Early box office grosses and attendance were encouragingly robust. But then the omicron variant arrived in New York, contributing to the premature closing of nine shows and crushing attendance at the worst possible time of year: Only 62% of Broadway’s seats were occupied during the week ending Jan. 9.

Through late winter, there were only 19 shows running in Broadway’s 41 theaters. With little competition, many of those left standing — mostly established hits or shows with famous titles — did quite well. By the week ending March 20, 92% of seats were occupied.

Now, as the number of shows grows, and untested titles join the hits, average attendance is slipping, with 85% of seats filled during the week ending April 3. Overall, 224,053 people were at the 31 shows running that week, which is the highest number of ticket holders this year but is substantially lower than the 315,320 who attended the 38 shows running during the comparable week in 2019.

“The reopening of these shows is a real celebration of moving forward,” said Tom Harris, president of the Times Square Alliance, which is marking this busy spring with a display of 10-foot-tall Playbill monoliths erected on a theater district pedestrian plaza. He noted that while Times Square was growing livelier, it is still quieter than it used to be: In March there were about 255,000 people passing through the neighborhood on an average day, he said, down from about 365,000 daily visitors before the pandemic.
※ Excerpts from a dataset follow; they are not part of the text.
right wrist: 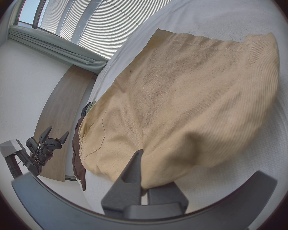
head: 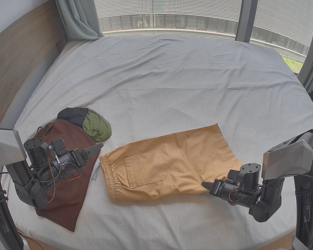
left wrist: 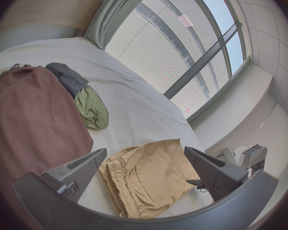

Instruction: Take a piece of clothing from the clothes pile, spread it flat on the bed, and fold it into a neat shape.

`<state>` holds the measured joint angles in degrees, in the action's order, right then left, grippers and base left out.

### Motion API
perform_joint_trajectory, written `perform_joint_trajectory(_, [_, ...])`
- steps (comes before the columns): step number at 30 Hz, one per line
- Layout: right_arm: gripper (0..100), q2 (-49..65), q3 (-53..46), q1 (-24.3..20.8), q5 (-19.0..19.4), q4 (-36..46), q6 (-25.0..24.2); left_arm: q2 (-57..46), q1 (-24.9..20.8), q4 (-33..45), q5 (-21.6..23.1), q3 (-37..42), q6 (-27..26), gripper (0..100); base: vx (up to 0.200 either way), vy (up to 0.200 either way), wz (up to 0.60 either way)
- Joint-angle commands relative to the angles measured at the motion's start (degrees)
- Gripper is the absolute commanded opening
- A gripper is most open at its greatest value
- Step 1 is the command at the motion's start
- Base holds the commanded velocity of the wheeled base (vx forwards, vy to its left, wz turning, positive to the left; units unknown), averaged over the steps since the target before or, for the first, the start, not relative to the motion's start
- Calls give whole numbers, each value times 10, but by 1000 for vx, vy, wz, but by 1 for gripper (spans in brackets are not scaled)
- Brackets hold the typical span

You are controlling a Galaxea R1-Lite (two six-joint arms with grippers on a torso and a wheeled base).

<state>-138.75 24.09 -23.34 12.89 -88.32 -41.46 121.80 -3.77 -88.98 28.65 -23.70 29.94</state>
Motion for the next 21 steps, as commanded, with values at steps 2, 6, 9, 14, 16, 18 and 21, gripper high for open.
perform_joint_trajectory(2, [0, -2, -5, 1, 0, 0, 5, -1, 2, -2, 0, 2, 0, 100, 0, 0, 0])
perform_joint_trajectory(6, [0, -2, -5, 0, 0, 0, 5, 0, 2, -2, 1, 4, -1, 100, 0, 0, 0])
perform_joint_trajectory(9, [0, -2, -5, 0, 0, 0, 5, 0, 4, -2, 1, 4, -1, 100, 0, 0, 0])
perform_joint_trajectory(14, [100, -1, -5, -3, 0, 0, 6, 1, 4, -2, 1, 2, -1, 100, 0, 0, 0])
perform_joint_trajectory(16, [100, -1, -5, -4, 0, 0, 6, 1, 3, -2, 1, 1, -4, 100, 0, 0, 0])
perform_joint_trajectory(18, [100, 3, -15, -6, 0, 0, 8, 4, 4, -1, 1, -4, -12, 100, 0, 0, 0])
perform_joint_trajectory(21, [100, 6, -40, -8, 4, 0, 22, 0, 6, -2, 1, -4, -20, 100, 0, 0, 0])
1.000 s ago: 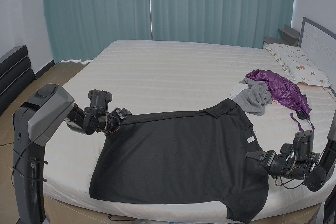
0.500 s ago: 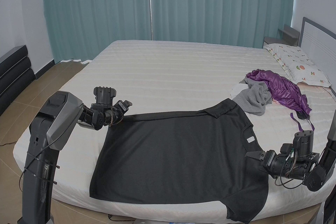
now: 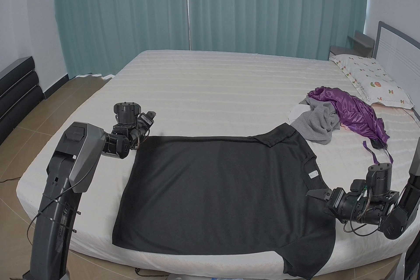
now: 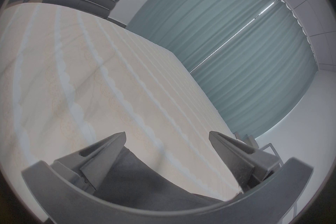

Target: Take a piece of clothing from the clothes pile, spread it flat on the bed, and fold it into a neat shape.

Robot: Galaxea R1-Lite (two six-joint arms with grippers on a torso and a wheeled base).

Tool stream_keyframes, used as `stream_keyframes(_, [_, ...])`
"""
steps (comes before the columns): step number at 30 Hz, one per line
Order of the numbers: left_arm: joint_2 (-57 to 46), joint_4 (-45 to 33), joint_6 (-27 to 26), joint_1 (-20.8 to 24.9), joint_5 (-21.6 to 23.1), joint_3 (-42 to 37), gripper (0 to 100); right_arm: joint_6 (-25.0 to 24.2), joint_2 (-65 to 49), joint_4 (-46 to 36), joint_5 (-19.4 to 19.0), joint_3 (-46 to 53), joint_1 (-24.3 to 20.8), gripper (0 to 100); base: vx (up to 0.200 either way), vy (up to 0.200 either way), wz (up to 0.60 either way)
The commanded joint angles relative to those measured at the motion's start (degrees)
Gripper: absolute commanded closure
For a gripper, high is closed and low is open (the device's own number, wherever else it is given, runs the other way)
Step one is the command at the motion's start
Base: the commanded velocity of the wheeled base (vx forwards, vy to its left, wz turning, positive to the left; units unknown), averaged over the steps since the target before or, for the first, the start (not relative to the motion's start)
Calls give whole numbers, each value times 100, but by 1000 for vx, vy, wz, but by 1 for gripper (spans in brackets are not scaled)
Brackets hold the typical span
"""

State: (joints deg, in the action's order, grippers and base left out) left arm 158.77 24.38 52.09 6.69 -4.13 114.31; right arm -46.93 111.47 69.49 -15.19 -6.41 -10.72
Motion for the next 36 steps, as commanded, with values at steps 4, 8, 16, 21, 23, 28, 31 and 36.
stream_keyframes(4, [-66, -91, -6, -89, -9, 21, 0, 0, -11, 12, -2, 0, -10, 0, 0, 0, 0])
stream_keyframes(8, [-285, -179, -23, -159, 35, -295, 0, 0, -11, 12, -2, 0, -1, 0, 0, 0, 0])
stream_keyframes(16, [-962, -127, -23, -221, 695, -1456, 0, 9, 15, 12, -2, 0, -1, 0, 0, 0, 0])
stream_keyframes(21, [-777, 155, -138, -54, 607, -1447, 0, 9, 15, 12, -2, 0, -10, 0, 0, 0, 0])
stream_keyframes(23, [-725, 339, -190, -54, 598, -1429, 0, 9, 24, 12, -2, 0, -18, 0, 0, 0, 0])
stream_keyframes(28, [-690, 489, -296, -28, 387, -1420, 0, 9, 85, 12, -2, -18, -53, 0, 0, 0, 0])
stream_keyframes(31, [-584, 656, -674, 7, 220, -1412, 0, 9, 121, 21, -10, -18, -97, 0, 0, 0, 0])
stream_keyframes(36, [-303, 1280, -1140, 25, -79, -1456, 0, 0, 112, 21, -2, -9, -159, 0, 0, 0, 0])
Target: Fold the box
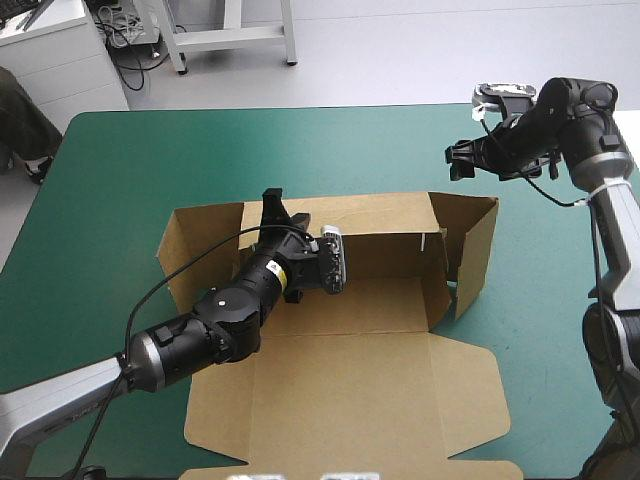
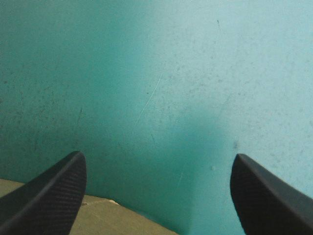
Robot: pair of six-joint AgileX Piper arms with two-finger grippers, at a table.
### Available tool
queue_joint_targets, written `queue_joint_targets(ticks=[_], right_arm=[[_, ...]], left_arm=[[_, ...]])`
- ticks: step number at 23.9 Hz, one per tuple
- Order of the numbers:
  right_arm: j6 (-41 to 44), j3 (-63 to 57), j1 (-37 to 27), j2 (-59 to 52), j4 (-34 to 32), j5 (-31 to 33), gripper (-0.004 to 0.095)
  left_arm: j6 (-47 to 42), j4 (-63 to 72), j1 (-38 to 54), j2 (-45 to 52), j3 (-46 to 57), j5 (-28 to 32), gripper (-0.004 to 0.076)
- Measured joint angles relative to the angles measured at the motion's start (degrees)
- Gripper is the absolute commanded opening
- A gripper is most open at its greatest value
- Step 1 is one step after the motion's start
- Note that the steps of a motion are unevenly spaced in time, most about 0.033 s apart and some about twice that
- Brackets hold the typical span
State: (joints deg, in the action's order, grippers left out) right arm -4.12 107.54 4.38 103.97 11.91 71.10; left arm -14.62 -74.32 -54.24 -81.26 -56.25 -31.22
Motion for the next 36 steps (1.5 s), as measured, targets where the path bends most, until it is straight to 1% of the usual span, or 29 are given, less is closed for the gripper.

Until the pandemic, Broadway was booming, with 14.8 million ticket holders spending $1.8 billion at the box office during the 2018-19 season, which was the last full season before the coronavirus. But travelers to New York City, who before the pandemic accounted for two-thirds of the Broadway audience, have not returned in pre-pandemic numbers; the city’s tourism agency is projecting 56.4 million visitors this year, down from 66.6 million in 2019.

That helps explain why Mayor Eric Adams has been celebrating Broadway at every opportunity — showing up at the openings of “The Music Man” and “Paradise Square” and attending a student performance of “Hamilton” in recent weeks.

“Every time I can walk a red carpet,” Adams said in an interview at the “Plaza Suite” opening, “I know it’s going to bring green currency to our city.”

Now, as the city has dropped vaccine mandates at restaurants and other public spaces, Broadway must decide whether to do the same. Its current safety protocols, which require that all ticket holders show proof of vaccination to enter theaters and remain masked while inside, except when eating or drinking, are in place through April 30. Theater owners and operators had planned to announce by April 1 whether they would extend those rules, but they postponed that decision until April 15 as case counts rose.

At the same time, the new shows keep coming.

So many are opening this month that “POTUS,” whose stars include Julianne Hough and Vanessa Williams, wound up rehearsing at the Daryl Roth Theater, in Union Square, because the production could not find suitable space in the theater district.

On a recent Saturday, the cast gathered to work on scenes on a makeshift White House set. One of the stars, Rachel Dratch, was still out with the coronavirus, so her part was rehearsed by an understudy, Anita Abdinezhad, while another star, Julie White, was back for the first time since finishing her isolation period. White, who had kept an eye on rehearsals via video while recuperating, was still coughing beneath a mask but had her lines down cold, and she leaned in to the comedy.

As she arrived, she was visibly delighted to be back at work. She noted her relief at finally seeing negative results on her daily coronavirus test, saying, “It was so good to see that single line this morning.”